> Required action:
The answer must be an exact copy of the entries that follow, with all images removed.

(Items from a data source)
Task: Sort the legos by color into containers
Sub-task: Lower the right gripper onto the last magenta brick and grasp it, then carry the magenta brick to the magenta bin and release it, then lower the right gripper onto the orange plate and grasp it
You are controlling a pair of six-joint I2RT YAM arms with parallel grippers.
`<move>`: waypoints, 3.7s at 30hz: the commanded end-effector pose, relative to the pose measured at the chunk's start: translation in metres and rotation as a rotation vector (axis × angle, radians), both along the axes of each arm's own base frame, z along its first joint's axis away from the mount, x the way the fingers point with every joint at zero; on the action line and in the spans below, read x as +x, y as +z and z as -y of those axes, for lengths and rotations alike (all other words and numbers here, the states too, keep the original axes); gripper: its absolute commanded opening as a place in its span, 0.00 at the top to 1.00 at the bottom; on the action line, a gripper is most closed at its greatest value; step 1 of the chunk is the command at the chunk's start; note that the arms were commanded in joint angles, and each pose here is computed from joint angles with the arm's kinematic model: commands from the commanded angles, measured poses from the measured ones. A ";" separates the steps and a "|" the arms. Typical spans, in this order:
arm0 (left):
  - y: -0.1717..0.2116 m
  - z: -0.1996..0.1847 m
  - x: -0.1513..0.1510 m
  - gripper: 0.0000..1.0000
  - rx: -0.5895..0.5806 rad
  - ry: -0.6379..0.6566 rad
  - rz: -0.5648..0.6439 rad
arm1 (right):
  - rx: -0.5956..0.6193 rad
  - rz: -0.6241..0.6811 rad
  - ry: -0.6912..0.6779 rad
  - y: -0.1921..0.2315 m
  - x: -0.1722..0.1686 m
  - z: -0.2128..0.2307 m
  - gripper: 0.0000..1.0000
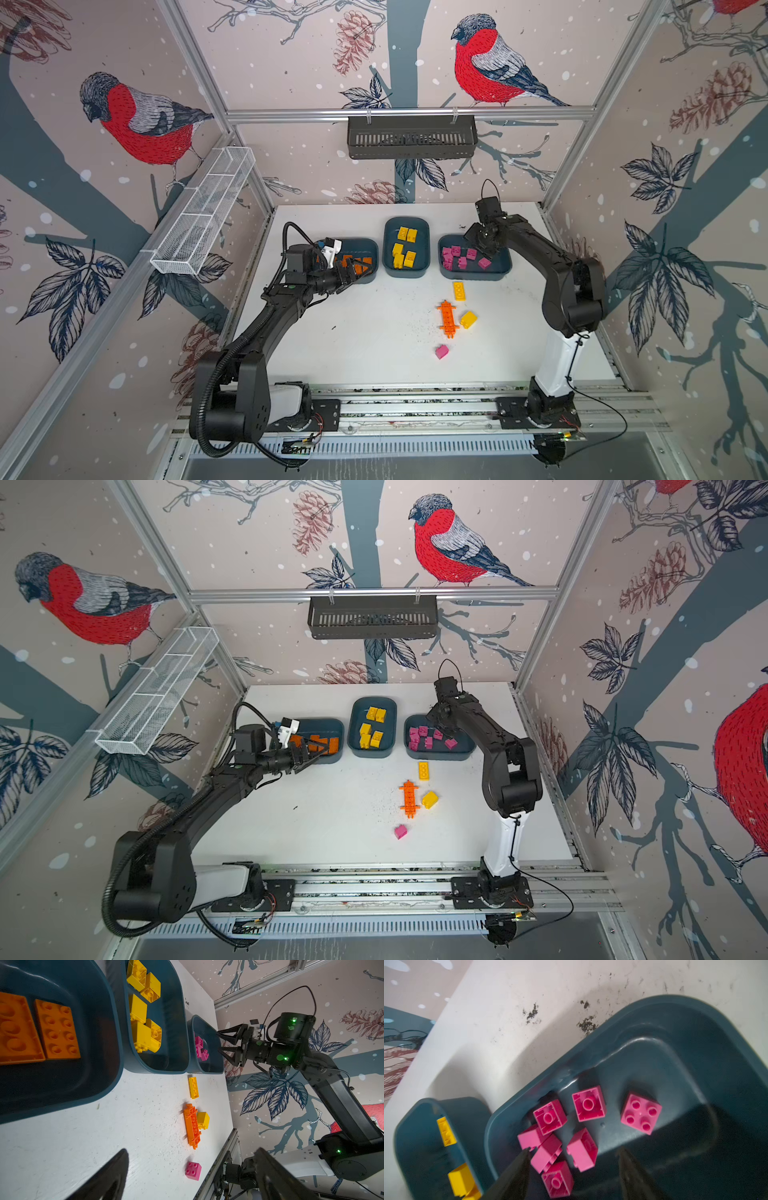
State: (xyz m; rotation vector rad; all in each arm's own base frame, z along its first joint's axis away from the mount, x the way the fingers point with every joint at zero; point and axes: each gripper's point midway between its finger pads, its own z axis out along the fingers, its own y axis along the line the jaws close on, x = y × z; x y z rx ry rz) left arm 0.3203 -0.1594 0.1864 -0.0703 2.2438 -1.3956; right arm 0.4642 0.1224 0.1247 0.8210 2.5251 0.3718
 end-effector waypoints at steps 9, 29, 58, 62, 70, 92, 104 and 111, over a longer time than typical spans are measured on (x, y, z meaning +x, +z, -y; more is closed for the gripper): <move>0.000 0.004 0.005 0.06 -0.018 -0.026 0.019 | 0.005 -0.137 0.372 0.012 -0.154 -0.093 0.17; -0.007 0.004 0.000 0.07 0.020 -0.051 0.012 | 0.201 -0.488 0.015 -0.065 -0.312 -0.106 0.31; 0.002 -0.002 -0.007 0.07 0.035 0.006 0.033 | 0.095 -0.511 0.049 -0.094 -0.311 -0.109 0.78; 0.002 -0.002 -0.004 0.07 0.035 0.007 0.032 | 0.077 -0.431 0.061 -0.065 -0.287 -0.102 0.80; 0.012 0.006 0.005 0.07 0.004 -0.005 0.043 | -0.031 -0.159 -0.011 0.007 -0.180 -0.039 0.81; 0.021 0.011 0.015 0.07 -0.008 -0.009 0.044 | 0.016 -0.112 -0.010 -0.040 -0.024 0.001 0.48; 0.014 0.011 0.016 0.07 -0.002 -0.016 0.039 | -0.052 -0.074 0.327 0.004 -0.101 -0.053 0.30; 0.008 0.012 0.017 0.07 -0.003 -0.030 0.029 | -0.185 -0.111 0.604 -0.016 -0.173 -0.088 0.31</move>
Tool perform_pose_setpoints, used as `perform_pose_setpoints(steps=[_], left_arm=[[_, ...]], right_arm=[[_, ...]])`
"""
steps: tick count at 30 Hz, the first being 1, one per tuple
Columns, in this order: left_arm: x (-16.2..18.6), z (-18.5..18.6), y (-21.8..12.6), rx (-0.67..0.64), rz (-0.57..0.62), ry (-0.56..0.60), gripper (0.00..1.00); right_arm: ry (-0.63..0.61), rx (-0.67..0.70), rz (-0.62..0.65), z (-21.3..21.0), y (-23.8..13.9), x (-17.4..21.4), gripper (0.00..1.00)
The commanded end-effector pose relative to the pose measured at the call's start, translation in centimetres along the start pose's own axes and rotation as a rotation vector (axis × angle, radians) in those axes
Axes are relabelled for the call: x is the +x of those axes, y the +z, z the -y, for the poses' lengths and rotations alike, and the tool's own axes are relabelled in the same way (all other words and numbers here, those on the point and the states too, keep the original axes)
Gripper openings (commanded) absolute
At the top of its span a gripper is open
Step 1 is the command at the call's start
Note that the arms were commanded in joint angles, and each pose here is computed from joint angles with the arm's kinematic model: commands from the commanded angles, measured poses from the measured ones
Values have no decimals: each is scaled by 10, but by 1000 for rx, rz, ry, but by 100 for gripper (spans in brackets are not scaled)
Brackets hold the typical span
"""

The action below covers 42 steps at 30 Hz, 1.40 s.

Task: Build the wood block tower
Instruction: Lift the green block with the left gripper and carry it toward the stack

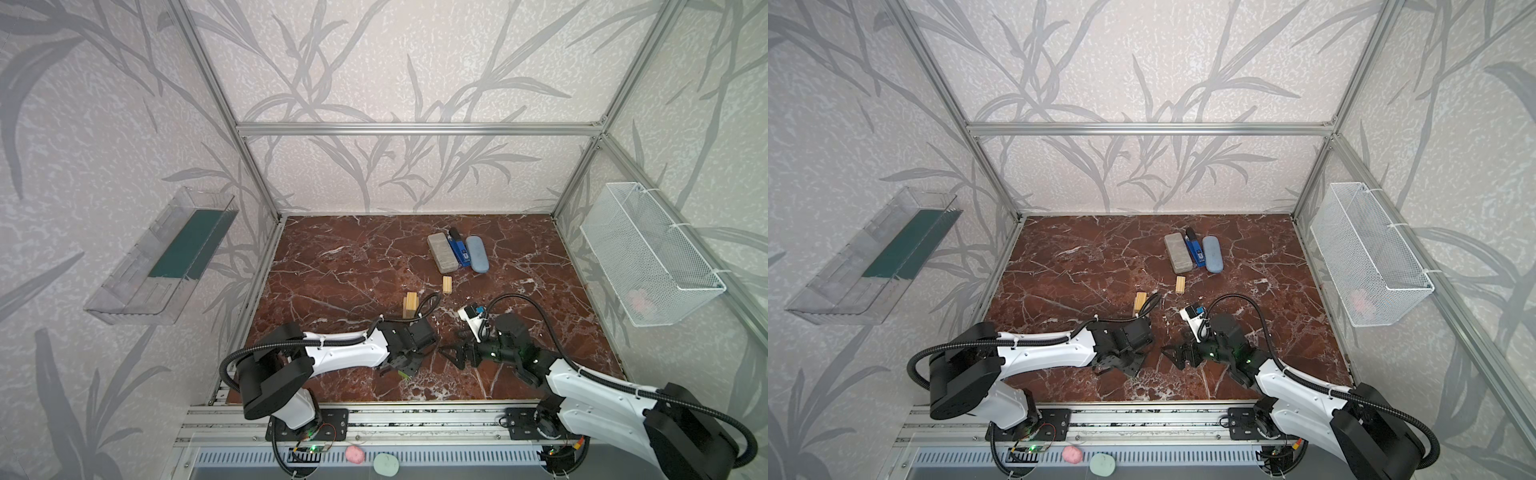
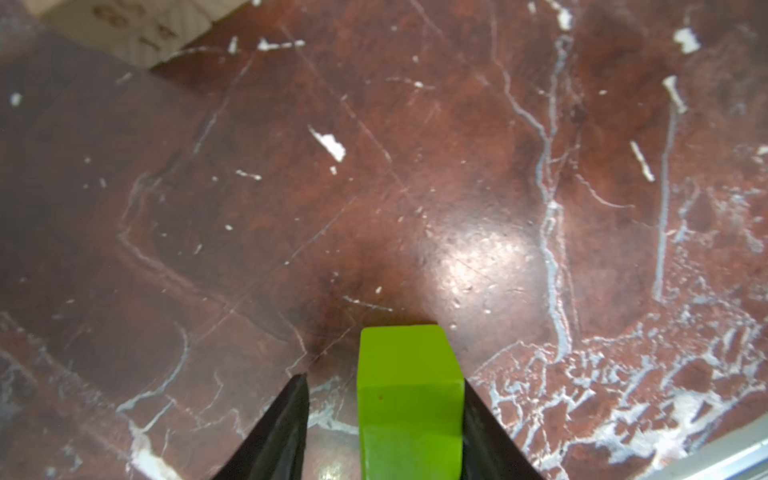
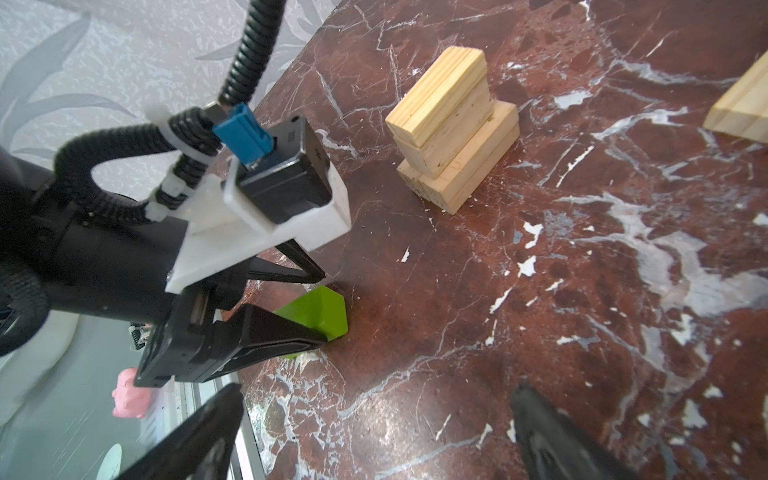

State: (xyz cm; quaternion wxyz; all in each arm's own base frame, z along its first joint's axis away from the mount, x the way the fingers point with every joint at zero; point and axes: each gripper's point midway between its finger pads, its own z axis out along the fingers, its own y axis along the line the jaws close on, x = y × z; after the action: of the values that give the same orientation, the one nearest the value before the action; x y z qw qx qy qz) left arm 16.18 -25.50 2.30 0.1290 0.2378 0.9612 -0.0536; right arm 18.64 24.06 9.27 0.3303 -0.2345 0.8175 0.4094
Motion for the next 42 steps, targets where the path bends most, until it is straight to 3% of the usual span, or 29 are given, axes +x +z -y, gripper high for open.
perform_pose_setpoints(steps=[1,15,29,36,42], left_arm=[[12,-12,1,-52,-29,-51,53],[18,-4,8,-102,-67,-92,48],[14,-7,1,-112,-24,-133,27],[0,-20,-33,-142,73,-204,16],[-24,-36,-80,-167,194,-275,14]], right_arm=[[-31,-2,36,-3,0,-14,99],[-33,-2,35,-3,0,-14,99],[-36,-4,35,-3,0,-15,99],[-26,27,22,-1,-1,-17,99],[-24,56,29,-4,-7,-37,99]])
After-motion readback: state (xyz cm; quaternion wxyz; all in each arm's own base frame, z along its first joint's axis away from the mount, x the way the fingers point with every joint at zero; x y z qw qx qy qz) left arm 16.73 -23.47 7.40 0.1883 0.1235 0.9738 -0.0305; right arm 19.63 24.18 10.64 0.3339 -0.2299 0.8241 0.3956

> Your solution:
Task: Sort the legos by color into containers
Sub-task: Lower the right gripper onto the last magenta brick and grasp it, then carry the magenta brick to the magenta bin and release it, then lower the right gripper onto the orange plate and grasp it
You are controlling a pair of six-joint I2RT YAM arms with parallel grippers.
`<move>`: waypoints, 3.7s at 30hz: the commanded end-effector pose, relative to the pose measured at the chunk's start: translation in metres and rotation as a rotation vector (axis × angle, radians), both along the axes of each arm's own base frame, z along its first joint's axis away from the mount, x the way the fingers point with every joint at zero; on the action line and in the spans below, read x as +x, y as +z and z as -y of those axes, for lengths and rotations alike (all other words and numbers here, the states too, keep the original axes); gripper: its absolute commanded opening as a place in its span, 0.00 at the top to 1.00 at the bottom; on the action line, a gripper is most closed at its greatest value; step 1 of the chunk is the command at the chunk's start; note that the arms were commanded in joint angles, and each pose here is computed from joint angles with the arm's kinematic model: commands from the commanded angles, measured poses from the measured ones. A ";" separates the steps and a "|" the arms. Typical spans, in this order:
arm0 (left):
  - y: -0.1717..0.2116 m
  - z: -0.1996..0.1847 m
  - x: -0.1513..0.1510 m
  - gripper: 0.0000..1.0000
  - rx: -0.5895..0.5806 rad
  - ry: -0.6379..0.6566 rad
  - rz: -0.5648..0.6439 rad
arm1 (right):
  - rx: -0.5956..0.6193 rad
  - rz: -0.6241..0.6811 rad
  - ry: -0.6912..0.6779 rad
  - y: -0.1921..0.2315 m
  - x: -0.1722..0.1686 m
  - z: -0.2128..0.2307 m
  - gripper: 0.0000..1.0000
State: (xyz m; rotation vector rad; all in each arm's own base frame, z along its first joint's axis away from the mount, x the way the fingers point with every joint at zero; point and axes: each gripper's point midway between its finger pads, its own z axis out along the fingers, its own y axis along the line the jaws close on, x = y × z; x y z rx ry rz) left arm 0.3203 -0.1594 0.1864 -0.0703 2.2438 -1.3956; right arm 0.4642 0.1224 0.1247 0.8210 2.5251 0.3718
 end-effector waypoints at steps 9, 29, 58, 62, 70, 92, 104 and 111, over a longer time than typical spans are measured on (x, y, z meaning +x, +z, -y; more is closed for the gripper): <move>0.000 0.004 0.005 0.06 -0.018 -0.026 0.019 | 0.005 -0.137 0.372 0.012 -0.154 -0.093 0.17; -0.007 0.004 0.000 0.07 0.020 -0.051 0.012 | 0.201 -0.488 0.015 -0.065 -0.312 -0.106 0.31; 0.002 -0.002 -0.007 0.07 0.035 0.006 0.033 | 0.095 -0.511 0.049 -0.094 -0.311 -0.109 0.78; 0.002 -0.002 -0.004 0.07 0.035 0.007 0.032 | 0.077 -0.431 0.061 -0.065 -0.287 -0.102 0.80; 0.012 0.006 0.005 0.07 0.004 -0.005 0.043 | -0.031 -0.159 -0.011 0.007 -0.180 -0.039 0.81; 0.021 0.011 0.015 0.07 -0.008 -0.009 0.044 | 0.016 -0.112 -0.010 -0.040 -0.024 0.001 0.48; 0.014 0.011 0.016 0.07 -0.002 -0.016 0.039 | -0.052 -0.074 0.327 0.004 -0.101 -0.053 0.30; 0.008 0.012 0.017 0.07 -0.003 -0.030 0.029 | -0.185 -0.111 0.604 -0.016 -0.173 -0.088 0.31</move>
Tool perform_pose_setpoints, used as `perform_pose_setpoints(steps=[_], left_arm=[[_, ...]], right_arm=[[_, ...]])`
"""
steps: tick count at 30 Hz, the first being 1, one per tuple
Columns, in this order: left_arm: x (-16.2..18.6), z (-18.5..18.6), y (-21.8..12.6), rx (-0.67..0.64), rz (-0.57..0.62), ry (-0.56..0.60), gripper (0.00..1.00); right_arm: ry (-0.63..0.61), rx (-0.67..0.70), rz (-0.62..0.65), z (-21.3..21.0), y (-23.8..13.9), x (-17.4..21.4), gripper (0.00..1.00)
The commanded end-effector pose relative to the pose measured at the call's start, translation in centimetres along the start pose's own axes and rotation as a rotation vector (axis × angle, radians) in those axes
Axes are relabelled for the call: x is the +x of those axes, y the +z, z the -y, for the poses' lengths and rotations alike, and the tool's own axes are relabelled in the same way (all other words and numbers here, those on the point and the states too, keep the original axes)
Gripper openings (commanded) absolute
At the top of its span a gripper is open
Step 1 is the command at the call's start
Note that the arms were commanded in joint angles, and each pose here is computed from joint angles with the arm's kinematic model: commands from the commanded angles, measured poses from the measured ones
Values have no decimals: each is scaled by 10, but by 1000 for rx, rz, ry, but by 100 for gripper (spans in brackets are not scaled)
Brackets hold the typical span
"""

The action below covers 42 steps at 30 Hz, 1.40 s.

Task: Build the wood block tower
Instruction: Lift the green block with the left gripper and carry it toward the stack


State: (xyz cm; quaternion wxyz; all in each arm's own base frame, z along its first joint's axis away from the mount, x the way the fingers point with every joint at zero; point and axes: each gripper's point midway between its finger pads, its own z axis out along the fingers, its own y axis along the line the jaws close on, x = y × z; after the action: of the values that give the same orientation, the one nearest the value before the action; x y z qw qx qy qz) left arm 16.18 -25.50 2.30 0.1290 0.2378 0.9612 -0.0536; right arm 18.64 24.06 9.27 0.3303 -0.2345 0.8175 0.4094
Motion for the next 42 steps, targets where the path bends most, until it is straight to 3% of the usual span, or 29 are given, axes +x +z -y, gripper high for open.
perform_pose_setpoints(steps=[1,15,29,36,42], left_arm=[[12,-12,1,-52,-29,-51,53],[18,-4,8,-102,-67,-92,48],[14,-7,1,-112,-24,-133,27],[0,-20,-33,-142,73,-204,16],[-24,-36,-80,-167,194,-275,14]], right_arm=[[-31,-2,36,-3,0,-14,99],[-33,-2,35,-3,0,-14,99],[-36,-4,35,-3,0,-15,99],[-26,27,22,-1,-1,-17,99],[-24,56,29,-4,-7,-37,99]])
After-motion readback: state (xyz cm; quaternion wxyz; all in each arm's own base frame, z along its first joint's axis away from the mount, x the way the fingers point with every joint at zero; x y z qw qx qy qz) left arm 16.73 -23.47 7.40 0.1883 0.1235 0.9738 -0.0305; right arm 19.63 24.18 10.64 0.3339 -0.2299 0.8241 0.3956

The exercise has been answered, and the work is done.